Jeanne Martin, known for her ability to deal effectively with all 31 Pitt arts and sciences departments as top assistant to several deans, died on July 29, 2019, just a few months before her 100th birthday.
In a note to Martin written by then-Faculty of Arts and Sciences (FAS) Dean Jerome Rosenberg during his tenure (1970-1986), he told her: “When people in other divisions speak wistfully of the smoothness with which things run in 1001 (Cathedral of Learning), they are paying tribute to you. I don’t need their judgment, however, because I know full well how valuable a person you are. I can’t imagine anybody who would have your flair for organizing a very complex office operation, solving the most delicate interpersonal problems among a large staff, anticipating and solving all problems affecting me personally and professionally, and maintaining a gentle disposition through all of this.”
“She was a wonderful colleague,” Rosenberg said earlier this month. “She always collected background information for issues I had to deal with. In fact, she often resolved issues before I had to deal with them. All of our constituencies trusted her. She was a pleasant colleague whom everyone liked.”
Martin attended Pitt as a business administration major, with additional studies at Duff’s Business College and the Grace Martin’s School of Business. Apart from one year working in the Department of Speech and Theatre Arts, Martin’s 26 years at Pitt (1962-1988) were spent in the office of the dean in what would become the Dietrich School of Arts and Sciences. She started as secretary and retired in the late 1980s as assistant to the dean.
Peter F.M. Koehler, professor emeritus in physics and astronomy and Rosenberg’s successor as dean, took office in 1986 and found Martin poised to retire. “But I asked her to help me get started, and she graciously agreed to do that,” Koehler says. “It was one of the best decisions I ever made, because she knew that place inside and out.”
Martin assisted Koehler for an additional two years, giving him “a careful briefing” prior to his initial meeting with each school department, he recalls: “She was very pleasant, always polite. She was certainly the senior staff member and had tremendous connection with administrative assistants in the various departments.
“She was the consummate professional,” he adds.
W. Richard Howe, retired associate dean for administration and planning, and Linda Huchber, data analyst in the Dietrich School’s dean’s office, compiled a remembrance that notes: “Many of the FAS department chairs and administrative staff affectionately referred to Jeanne as ‘Dean Jeanne.’ She was recognized as the door keeper for the dean and knew when to open it and when to keep it closed.

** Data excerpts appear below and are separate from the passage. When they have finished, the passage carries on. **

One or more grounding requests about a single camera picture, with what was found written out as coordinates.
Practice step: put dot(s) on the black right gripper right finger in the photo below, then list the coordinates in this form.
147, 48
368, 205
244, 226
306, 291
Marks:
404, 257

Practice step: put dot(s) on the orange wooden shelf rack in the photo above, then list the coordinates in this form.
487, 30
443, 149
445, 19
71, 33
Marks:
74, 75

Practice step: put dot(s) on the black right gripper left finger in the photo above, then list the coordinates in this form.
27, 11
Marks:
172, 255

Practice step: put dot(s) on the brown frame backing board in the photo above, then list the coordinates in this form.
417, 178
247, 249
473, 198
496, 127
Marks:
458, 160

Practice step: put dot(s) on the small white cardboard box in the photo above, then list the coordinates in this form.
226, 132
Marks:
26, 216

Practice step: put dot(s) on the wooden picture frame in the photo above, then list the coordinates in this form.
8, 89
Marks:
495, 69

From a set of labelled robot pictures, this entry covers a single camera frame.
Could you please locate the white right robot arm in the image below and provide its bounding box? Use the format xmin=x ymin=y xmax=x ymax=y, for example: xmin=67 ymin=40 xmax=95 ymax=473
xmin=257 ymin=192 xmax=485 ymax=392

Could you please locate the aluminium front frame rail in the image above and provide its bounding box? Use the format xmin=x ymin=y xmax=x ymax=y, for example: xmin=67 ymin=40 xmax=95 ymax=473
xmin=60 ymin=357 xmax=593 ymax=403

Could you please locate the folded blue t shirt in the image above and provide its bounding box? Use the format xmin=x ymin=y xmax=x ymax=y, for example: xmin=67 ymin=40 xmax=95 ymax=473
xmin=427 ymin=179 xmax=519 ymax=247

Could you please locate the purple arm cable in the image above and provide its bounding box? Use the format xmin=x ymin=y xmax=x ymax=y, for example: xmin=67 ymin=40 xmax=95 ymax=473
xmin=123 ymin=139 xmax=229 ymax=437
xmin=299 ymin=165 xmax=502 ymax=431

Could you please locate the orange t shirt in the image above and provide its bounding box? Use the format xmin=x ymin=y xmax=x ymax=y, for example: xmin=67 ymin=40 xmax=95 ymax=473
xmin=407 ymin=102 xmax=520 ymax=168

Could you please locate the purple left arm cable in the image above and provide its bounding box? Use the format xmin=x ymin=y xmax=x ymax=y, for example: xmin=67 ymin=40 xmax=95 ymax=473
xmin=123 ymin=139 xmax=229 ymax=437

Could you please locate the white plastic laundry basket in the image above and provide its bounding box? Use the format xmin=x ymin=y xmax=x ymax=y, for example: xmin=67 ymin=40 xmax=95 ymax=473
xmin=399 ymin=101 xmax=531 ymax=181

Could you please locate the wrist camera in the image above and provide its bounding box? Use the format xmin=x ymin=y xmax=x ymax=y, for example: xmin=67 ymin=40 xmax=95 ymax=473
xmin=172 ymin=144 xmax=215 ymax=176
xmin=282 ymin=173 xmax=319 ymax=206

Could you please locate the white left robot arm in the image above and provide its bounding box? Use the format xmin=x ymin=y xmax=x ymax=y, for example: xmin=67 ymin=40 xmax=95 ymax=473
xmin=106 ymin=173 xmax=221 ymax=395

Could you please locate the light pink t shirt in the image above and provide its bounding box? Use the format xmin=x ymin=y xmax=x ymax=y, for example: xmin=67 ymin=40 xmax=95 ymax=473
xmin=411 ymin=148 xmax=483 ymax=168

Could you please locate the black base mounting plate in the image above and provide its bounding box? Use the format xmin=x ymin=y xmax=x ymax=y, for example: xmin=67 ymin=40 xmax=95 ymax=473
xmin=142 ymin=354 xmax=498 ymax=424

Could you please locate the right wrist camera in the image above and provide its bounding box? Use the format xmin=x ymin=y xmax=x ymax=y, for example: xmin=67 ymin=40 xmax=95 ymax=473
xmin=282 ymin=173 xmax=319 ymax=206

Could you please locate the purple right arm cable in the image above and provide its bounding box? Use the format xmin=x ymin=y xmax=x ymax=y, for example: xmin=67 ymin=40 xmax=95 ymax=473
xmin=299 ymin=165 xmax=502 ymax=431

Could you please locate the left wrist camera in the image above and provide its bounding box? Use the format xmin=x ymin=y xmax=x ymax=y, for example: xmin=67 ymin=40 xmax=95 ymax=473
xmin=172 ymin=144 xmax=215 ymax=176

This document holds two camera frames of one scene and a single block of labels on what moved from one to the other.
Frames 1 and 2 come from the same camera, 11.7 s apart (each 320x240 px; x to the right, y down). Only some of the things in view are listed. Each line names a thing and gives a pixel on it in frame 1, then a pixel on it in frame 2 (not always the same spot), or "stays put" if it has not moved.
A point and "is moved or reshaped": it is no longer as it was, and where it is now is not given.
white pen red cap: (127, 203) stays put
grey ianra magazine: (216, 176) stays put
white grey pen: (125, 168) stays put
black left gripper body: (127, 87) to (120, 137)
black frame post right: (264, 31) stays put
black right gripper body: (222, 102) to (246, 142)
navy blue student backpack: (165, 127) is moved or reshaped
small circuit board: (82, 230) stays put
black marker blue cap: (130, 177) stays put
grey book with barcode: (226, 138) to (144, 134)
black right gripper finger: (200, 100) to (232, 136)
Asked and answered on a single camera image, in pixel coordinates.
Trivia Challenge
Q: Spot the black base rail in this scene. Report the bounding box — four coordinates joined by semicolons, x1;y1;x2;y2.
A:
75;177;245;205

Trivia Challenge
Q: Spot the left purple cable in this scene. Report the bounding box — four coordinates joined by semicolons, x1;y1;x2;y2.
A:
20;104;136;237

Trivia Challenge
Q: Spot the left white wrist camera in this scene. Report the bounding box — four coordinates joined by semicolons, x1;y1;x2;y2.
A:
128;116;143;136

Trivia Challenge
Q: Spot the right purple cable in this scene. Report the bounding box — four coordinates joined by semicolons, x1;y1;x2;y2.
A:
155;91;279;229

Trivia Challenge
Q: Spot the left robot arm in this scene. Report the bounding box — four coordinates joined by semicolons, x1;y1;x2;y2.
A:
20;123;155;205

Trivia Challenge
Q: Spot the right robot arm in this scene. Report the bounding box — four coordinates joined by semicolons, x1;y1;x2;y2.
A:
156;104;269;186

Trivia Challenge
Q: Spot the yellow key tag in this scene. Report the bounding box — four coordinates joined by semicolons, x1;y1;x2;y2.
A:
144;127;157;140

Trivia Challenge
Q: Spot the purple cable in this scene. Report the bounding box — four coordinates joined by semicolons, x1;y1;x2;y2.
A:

When ‘Dean Jeanne’ said that she would take care of a problem, the departmental chairs and staff had full confidence that they had been heard and that their concerns would be quickly and effectively addressed.”
The memorial letter adds: “Among her many formal and assumed responsibilities was her intense devotion to looking after the many FAS staff members. She felt a personal connection to all who worked within the extended Arts & Sciences umbrella. She was always ready to provide a departmental chair with just the right candidates to interview for jobs within her broad sphere of influence. She was a one-person human resources coordinator who evaluated individual performances and identified those staff members who were ready for promotions to more demanding and rewarding positions.”
Nancy Kasper, department coordinator manager in the social science division of the Dietrich School, remembers helping to organize a retirement dinner for Martin in the William Pitt Union ballroom with nearly 300 in attendance, “which was very hard keeping secret from her since everyone that ever came into the dean’s office always sat and spoke to Jeanne before their meeting with the dean…. Everyone had some sort of story they wanted to tell about their interactions with Jeanne, or they just wanted to express their gratitude for her help throughout the many years.
“About halfway through the reception, the dean made an announcement that, on behalf of everyone present and those that couldn’t attend, he wanted to thank Mrs. Martin — he very rarely called her by her first name — for all of her help over the past few years and he presented her with an envelope which contained a collective contribution so that she could take that trip to Alaska she’d been talking about. … Jeanne thanked everyone, said she’d miss us, and wouldn’t have traded her time at the University for anything — but now she was going to take that trip.”
In retirement, Martin did indeed travel extensively, but also continued to serve the school through its temporary employment pool. As Howe noted, “Jeanne was the glue that held the Arts and Sciences together. She was an organizer extraordinaire, a marvelous communicator, possessor of an infectious sense of humor and good will and a beloved friend to all who came in contact with this wonderful lady.”